# Naval Live Oaks



## 16983 (Sep 12, 2011)

Does anyone know where I can launch close to Naval Live Oaks? Cant find anything on Google Earth, or the Austin Kayak Launchpoint maps. Seems like the closest is the south end of 3 Mile Bridge. Anything closer?


----------



## Yaksquatch (Mar 23, 2009)

Are you wanting to launch on the bay side? There are a couple service roads off of Hwy 98 in Gulf Breeze that go to the water but they're usually gated. I don't know what the current rules are but they used to only open them up for private parties and other events that reserved the gazebos well in advance.

The visitor's center in the park on the Sound side could probably tell you the current rules.

Good luck,
Alex


----------



## 16983 (Sep 12, 2011)

Yes, bayside is what I'm looking for. Thanks Alex


----------



## JoshH (Sep 28, 2007)

also you have shore line boat ramp, pretty close to some good grass flats, it is on the west side of the bridge...


----------



## devinsdad (Mar 31, 2010)

Hank- I just got an Ocean Kayak yesterday, thanks to my wonderful wife, and am going to test it out on a little inshore fishing this weekend. I was thinking about going Soundside, but am also thinking about the area just west of the south end of the 3-Mile bridge in Gulf Breeze. (Damn that sounds confusing.)

There is an area of rocks just off the seawall where I used to fish pretty hard as a teenager. Had some pretty good luck with specs, redfish and even spanish when the tide was right.

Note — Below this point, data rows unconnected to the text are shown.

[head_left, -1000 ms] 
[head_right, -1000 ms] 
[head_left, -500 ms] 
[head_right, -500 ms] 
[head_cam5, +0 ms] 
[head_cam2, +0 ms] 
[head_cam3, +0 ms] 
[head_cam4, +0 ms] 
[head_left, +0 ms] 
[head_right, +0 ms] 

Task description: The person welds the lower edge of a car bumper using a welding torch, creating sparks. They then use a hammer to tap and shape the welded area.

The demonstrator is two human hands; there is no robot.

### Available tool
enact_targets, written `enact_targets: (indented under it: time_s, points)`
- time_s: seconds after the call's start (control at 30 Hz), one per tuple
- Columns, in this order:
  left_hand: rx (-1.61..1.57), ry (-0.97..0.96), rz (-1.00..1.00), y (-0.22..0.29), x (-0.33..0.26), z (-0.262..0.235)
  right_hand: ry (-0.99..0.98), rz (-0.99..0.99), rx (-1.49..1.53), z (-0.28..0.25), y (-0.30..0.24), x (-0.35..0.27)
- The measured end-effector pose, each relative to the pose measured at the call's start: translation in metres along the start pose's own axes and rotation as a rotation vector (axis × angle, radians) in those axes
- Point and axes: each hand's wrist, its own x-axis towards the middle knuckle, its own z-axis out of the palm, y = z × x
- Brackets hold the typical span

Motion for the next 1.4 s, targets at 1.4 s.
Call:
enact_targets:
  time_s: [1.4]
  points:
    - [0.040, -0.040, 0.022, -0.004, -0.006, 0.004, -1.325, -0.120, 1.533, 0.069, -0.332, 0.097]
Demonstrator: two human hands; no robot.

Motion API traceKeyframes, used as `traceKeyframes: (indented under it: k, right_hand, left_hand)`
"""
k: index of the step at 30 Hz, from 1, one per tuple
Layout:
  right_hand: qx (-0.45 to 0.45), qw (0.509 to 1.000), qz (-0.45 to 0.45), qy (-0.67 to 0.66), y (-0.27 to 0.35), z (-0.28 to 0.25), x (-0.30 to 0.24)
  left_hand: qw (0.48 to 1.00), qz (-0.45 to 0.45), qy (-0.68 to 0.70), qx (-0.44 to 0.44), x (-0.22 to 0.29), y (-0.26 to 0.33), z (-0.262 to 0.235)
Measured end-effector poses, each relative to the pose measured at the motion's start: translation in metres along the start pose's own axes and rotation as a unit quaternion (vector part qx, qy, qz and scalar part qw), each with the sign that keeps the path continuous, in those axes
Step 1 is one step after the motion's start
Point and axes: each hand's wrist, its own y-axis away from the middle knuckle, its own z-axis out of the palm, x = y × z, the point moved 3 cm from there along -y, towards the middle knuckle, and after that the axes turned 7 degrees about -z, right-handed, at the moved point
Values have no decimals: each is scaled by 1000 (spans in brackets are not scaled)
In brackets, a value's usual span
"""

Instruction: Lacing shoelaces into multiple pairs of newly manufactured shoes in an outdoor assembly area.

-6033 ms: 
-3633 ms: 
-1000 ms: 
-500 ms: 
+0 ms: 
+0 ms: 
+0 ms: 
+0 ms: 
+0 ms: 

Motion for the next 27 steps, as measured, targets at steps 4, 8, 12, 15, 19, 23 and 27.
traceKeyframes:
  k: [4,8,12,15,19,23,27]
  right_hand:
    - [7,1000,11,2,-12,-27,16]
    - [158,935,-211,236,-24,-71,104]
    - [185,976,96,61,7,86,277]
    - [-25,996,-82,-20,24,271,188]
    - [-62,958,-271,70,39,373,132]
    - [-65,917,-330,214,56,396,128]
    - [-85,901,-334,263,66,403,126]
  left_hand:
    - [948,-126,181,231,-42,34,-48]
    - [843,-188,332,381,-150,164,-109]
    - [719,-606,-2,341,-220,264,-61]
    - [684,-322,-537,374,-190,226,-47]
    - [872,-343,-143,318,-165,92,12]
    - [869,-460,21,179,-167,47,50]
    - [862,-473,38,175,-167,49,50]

Send me a PM if you are interested in fishing that area this weekend.

Gary


----------



## devinsdad (Mar 31, 2010)

Told you it sounded confusing.... It is the EAST side of the 3-mile bridge in Gulf Breeze.


----------



## oxbeast1210 (Jun 21, 2010)

Devin when do you plan on going?


----------



## willie b (Jul 11, 2011)

Check out this site posted by Cap'n Fisherman; I found it helpful. http://fishingdestinguide.com/boatramps-saltwater-PENSACOLA.html


----------



## devinsdad (Mar 31, 2010)

OX- I am thinking about going Saturday morning. Just sent Hank a PM in case he wants to go as well. This is going to be a tryout trip for me since it will be my first time in the water with this new kayak. But I am bringing 2 rods and some live skrimps..
Willieb: Great link buddy! Never knew we had so many launches in out area!


----------



## oxbeast1210 (Jun 21, 2010)

If its OK with you I'm thinking about going ..depends on the wind direction gunna have to fins some protected waters..


----------



## devinsdad (Mar 31, 2010)

Thats fine with me! Would love the company. Will have to watch that low in the Southern Gulf however. If it does end up developing into something and moving more to the north it could ruin the weekend.

I will PM you my number.


----------